Uma carta de Janestian Mouis

Querido amigo

Desculpe a demora em te escrever. Sei que faz tempo. Estava esperando uma grande notícia, algo que justificasse essa carta. Em anos não apareceu nada. Absolutamente nada mudou desde que você foi embora. Tive medo de você achar que havia te esquecido. Mas imagino eu, e quero acreditar nisso, que uma carta é pra relatar notícias ou algo novo que venha a causar alguma mudança. No entanto, nada aconteceu. E por medo de que venha esquecer nossa a amizade ou que a trate com descaso, desprezei a regra e te escrevo.

A única novidade que tenho é que te escrevo essa carta. Estou numa cadeira confortável, escrevo de caneta vermelha, desculpe se isso parece desrepeito. Tive preguiça de comprar uma azul. A letra que consigo nesse momento é de pouca forma, um pouco desleixada e sem muita vontade. É que a falta de assunto me tira

a vontade de caprichar. Minhas mãos dói durante a escrita. Não sei o motivo. Quero pensar que seja por razões fisiológicas e não psicológica, o que deporia a respeito de meu apreço por você. E não quero que tenha dúvidas. Longe disso, meu apreço por você é grande, já que te escrevo sem ter absolutamente nada pra te dizer, nada que venha a lhe acrescentar ou refrescar as lembranças que ainda tem desse lugar.

Minha coluna doi nesse momento. Ficar ereto ou debruçado sobre a escrivaninha me é muito forçoso. Há tempos que não faço essa concessão a ninguém. Isso mostra mais uma vez o grande valor que te tenho. O frio que entra pela janela, que por descuido deixei aberta me faz tremer. Fato que me apreça a terminar. Já que como sabe, gosto de conforto e das temperaturas agradáveis.

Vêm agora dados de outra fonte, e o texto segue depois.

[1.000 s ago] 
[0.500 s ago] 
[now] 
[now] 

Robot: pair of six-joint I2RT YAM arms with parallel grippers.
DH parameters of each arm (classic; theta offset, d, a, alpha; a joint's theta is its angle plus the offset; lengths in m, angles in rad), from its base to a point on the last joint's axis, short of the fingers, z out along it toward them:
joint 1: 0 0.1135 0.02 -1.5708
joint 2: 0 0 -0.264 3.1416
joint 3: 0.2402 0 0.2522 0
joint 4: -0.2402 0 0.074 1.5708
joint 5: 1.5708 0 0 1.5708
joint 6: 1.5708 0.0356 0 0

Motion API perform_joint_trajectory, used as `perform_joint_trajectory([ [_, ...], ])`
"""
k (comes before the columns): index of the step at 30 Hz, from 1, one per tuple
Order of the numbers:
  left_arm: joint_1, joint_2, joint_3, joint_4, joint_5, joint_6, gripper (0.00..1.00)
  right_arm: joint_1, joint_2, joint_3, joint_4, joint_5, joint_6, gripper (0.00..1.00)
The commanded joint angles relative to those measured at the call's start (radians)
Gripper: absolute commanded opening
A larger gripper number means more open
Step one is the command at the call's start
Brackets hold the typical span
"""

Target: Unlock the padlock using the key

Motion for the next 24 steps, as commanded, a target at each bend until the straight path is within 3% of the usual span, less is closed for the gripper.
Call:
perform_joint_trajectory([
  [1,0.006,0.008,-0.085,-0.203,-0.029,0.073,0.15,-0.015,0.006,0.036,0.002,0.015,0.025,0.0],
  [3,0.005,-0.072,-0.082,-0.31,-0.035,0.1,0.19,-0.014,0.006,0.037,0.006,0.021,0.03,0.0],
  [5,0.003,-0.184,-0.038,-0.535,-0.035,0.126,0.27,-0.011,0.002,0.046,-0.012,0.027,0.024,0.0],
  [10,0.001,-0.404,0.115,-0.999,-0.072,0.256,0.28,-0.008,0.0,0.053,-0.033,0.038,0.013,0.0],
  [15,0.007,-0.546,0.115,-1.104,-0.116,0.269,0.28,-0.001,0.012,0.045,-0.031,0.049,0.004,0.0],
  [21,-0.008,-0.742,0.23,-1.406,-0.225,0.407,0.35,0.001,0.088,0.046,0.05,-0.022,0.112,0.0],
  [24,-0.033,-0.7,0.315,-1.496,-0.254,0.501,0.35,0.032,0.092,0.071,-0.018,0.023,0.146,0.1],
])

O papel é lindo, linhas forte e bem cuidadas. Uma série especial projetada por ecologistas. Menos celulose e mais serragem, o que torna o aspecto grosseiro, mas inteiramente bonito. Se, claro, você levar as imperfeições como parte insolúvel de algo que seja realmente belo. Pensei em usar outro papel, mas confesso que quis te impressionar. Deixar a carta diferente, mais próxima da realidade de hoje. Se não tenho notícias a te mandar, tenho os meios que estão em voga hoje. O que torna a gente perto um do outro. Já que de alguma forma, vivenciamos os mesmo recursos.

Nesse instante estou impaciente, uma fadiga me aperta, quero logo encerrar o assunto, fechar a carta. Mas ainda acho pequena, de poucas linhas. Quero esticar mais. Não quero que pareça um simples bilhete, ou algo que esconda apenas a vergonha de lembrar tão pouco de você. Quero que seja grande. E a falta de assunto torna essa tarefa muito difícil. O que me faz prosseguir, mesmo sem razão, é a lembrança que nutre tantas experiências que vivenciamos. Não quero falar delas porque são as mesmas pra você. E não convém torcer o passado, como se torce roupas, pra ver se conseguimos algo a mais dele.

De tudo que escrevi, vai concluir o óbvio: Estou vivo. Já que mortos não pode escrever. No mais muita saudade. Vou encerrar, porque a falta de vontade se tornou, nesse momento, tão significativa, como a falta de novidade. Não sei se uma vive sem a outra. Então entenda esse gesto, que achei bonito e fico sem graça por isso, como uma forma de generosidade e da imensa gratidão por termos, juntos, vivenciados, as mesmas experiências.

De novo, não quero filosofar a respeito de que nada mudou. Tem épocas que acontece muito e tem aquelas que o tempo se congela. Quero aceitar isso como natural e não vou forçar nem imaginar coisas pra preencher minha escrita. Isso mostra que continuo firme na imensa sinceridade que sempre fez importante nossa amizade.

Um grande abraço e torço que aconteça algo que justifique uma carta mais longa e carregada de noticias. Por enquanto nada mudou. Um abraço.